That shouldn't be a surprise. We're not a criminal science agency, but of course the practice of law enforcement is deeply tied to the ability to measure. This tie goes all the way back to our history. In fact, the most famous case in this probably is actually NIST work or the National Bureau of Standards work on the Charles Lindbergh baby kidnapping and murder, where an NBS scientist by the name of Wilmer Souder was involved in the handwriting analysis and subsequently of the wood analysis that identified and eventually led to the arrest of Bruno Hauptmann. In fact, Souder went on subsequently to help the FBI stand up their crime laboratory in the 1930s.

More recently, NIST has been involved in a whole variety of areas from digital data, digital forensics, nuclear forensics, DNA analysis, law enforcement technologies to protect people, a whole host of areas. It's very natural for NIST to do this because it's imbedded in our mission.

In the context of translation, the way I tend to think of this is the notion of translation make sense if you're looking at the world view from the perspective of being a researcher. You have these ideas and the focus is, "how do I translate this into practice?" I tend to look at it differently. The mission of my agency is putting these measurement technologies into practice, and the programs have to be designed to do that.

Research is a fundamental enabler of that mission. Our programs have to be designed to basically put these methods into practice, one of the things we will need as we research. We often view things as almost the opposite.
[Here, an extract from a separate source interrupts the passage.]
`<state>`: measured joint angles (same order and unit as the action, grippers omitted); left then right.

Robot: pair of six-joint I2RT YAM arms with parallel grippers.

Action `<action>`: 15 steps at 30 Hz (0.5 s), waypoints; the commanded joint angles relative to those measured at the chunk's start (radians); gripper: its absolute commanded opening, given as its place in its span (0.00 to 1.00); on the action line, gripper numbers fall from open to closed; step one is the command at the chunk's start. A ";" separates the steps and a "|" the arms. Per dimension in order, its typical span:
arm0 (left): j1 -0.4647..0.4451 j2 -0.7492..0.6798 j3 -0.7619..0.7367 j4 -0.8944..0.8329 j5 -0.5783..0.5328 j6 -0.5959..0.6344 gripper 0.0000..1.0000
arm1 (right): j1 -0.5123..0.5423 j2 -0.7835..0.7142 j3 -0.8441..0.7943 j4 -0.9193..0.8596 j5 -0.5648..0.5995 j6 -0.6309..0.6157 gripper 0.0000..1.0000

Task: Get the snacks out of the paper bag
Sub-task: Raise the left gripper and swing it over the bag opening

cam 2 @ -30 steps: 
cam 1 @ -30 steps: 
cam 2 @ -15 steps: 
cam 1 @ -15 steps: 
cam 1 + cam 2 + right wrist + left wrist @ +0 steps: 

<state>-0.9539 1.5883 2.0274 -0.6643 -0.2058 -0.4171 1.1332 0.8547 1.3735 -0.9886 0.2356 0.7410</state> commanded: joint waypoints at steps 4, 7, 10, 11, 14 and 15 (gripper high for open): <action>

We're getting a strong practitioner pull, rather than a science push.

A good example of that is our work in DNA. John Butler is in the audience. I don't know where John is sitting. You'll see him. He has "The Butler Did It" on his shirt. One of the things that happened shortly after 9/11 of course with the attack on the World Trade Center was the large volume of very degraded DNA material that was on the site. This challenged the current technology in terms of being able to rapidly look and characterize and generate profiles for small samples, very damaged DNA samples.

John and his team basically went back, developed and modified the underlying methodology to develop these profiles and then didn't just write a science paper. What they did was they worked to disseminate that into the practice. They worked with manufacturers to develop the technology for that new equipment. They developed the testing infrastructure so that this equipment, when it's deployed, can be calibrated and checked and used reliably in the field.

The whole program was designed to drive this new understanding into practice, but the research itself was a key underlying piece. I'm looking forward to this discussion. I think it's going to be great. Again, thanks for the opportunity.

[End of video clip]

Linda Mellgren

Linda Mellgren Good morning. It's a pleasure to be here. One of the problems of being the fourth speaker is that you can think about all those things you wish you had thought to say when you were writing your notes previously. I would've changed my presentation after each one of the speakers, but I'm going to just go with what I've got here.

My office in the Department of Health and Human Services conducts social science research, develops policy and evaluates program initiatives for children, families and individuals. In some ways, we are also a translational research office because we have the dual function of increasing knowledge and then acting on those research findings through the development of policy. We don't usually develop programs, but we do work on the development of policy, that is, legislation, regulation and program models.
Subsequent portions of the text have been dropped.